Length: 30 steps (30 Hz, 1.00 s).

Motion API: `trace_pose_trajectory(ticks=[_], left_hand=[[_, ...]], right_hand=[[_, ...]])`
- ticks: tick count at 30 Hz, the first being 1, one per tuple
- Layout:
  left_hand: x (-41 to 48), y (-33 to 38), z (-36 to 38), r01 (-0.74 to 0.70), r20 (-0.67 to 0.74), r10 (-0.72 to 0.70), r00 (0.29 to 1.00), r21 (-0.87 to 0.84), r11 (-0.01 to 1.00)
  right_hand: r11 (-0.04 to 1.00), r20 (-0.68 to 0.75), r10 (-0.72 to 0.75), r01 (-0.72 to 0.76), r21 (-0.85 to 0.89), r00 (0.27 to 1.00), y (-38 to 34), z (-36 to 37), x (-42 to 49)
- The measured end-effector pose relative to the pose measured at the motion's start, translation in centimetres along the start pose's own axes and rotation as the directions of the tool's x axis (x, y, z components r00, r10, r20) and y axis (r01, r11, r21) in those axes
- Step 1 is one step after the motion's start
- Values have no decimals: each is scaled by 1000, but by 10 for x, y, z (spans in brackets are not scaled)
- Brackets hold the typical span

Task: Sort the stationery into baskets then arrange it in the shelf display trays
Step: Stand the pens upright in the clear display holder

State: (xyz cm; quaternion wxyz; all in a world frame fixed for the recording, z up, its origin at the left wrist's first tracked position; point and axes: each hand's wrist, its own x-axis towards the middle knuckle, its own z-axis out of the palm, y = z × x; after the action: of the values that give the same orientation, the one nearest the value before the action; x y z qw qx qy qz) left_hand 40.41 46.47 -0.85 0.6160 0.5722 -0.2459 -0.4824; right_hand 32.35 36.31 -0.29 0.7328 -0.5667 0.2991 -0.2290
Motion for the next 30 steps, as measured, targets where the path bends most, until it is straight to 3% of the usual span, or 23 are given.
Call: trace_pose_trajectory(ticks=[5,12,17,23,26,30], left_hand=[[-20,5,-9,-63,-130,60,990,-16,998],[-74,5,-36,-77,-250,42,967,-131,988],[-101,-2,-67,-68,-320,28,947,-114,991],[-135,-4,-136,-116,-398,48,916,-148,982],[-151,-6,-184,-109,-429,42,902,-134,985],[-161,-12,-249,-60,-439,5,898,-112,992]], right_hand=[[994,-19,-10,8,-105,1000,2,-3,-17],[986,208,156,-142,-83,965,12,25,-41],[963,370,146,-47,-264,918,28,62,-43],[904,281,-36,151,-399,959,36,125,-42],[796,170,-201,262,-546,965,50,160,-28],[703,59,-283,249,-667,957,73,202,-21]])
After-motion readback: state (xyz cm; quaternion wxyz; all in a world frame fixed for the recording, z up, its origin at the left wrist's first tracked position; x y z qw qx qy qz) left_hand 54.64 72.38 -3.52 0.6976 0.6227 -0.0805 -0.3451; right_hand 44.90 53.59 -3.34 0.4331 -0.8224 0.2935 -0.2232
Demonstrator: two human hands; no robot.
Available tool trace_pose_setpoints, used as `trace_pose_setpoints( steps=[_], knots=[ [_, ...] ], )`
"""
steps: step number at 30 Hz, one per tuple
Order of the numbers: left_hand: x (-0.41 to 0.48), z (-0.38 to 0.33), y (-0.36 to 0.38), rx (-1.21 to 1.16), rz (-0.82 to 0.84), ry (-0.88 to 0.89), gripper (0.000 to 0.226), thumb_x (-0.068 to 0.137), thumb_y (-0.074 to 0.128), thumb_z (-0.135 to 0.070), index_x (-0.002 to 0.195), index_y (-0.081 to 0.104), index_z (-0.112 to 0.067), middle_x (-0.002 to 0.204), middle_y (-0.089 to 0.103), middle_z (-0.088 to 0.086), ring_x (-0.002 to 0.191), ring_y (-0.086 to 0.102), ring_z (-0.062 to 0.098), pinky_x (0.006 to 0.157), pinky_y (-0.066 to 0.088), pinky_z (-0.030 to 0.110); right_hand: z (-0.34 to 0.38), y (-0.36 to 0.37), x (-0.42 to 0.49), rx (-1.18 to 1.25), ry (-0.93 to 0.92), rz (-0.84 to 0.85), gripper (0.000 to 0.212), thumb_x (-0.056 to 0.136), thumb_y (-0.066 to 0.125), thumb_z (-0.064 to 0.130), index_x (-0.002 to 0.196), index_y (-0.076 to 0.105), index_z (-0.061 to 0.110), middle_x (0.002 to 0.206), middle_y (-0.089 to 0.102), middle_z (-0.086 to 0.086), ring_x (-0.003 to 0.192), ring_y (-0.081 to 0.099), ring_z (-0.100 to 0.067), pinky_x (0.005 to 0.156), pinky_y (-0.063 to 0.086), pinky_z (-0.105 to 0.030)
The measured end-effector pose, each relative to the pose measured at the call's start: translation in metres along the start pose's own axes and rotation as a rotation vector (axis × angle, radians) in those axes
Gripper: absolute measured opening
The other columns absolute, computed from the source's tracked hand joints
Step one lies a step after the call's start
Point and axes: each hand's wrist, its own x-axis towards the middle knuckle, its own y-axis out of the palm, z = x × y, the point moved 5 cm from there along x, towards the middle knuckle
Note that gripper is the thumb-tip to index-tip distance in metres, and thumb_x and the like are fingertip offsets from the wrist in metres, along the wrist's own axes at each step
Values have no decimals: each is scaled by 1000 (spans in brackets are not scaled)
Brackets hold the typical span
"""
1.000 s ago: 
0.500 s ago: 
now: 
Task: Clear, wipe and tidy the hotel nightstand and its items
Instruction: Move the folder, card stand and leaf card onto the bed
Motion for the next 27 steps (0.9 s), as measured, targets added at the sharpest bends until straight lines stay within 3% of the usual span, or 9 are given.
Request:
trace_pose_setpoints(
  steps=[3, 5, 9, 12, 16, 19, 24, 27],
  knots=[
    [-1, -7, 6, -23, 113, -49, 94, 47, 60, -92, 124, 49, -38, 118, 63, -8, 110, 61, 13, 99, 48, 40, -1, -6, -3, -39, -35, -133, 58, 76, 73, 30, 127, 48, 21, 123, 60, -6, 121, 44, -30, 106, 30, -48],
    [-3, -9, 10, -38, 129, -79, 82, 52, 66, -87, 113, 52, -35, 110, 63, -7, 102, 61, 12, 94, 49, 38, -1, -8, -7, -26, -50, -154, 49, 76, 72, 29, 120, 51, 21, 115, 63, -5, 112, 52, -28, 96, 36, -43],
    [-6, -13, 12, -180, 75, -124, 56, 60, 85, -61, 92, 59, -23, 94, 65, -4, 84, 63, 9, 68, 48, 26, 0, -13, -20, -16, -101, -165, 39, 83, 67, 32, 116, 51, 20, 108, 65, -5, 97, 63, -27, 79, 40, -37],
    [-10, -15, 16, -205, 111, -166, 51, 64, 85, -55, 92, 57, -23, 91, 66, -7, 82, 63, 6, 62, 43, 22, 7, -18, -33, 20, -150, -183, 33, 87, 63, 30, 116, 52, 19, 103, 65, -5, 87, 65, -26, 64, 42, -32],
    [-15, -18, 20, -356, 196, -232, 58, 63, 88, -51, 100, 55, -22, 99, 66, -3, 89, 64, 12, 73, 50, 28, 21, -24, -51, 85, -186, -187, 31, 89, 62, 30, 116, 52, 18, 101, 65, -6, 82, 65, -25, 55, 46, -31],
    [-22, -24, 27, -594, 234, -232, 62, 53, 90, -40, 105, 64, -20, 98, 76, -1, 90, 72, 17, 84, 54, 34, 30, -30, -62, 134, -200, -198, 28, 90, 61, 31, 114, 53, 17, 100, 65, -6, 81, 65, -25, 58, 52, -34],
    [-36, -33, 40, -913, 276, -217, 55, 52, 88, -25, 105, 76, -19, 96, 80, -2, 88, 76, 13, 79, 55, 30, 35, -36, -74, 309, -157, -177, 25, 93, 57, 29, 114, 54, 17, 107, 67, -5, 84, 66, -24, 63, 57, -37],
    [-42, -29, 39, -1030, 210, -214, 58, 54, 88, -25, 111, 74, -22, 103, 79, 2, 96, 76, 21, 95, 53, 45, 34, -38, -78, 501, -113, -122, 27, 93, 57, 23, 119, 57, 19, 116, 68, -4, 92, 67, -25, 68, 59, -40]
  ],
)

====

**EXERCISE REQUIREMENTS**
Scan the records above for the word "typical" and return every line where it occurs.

**EXERCISE SOLUTION**
- Brackets hold the typical span
Brackets hold the typical span

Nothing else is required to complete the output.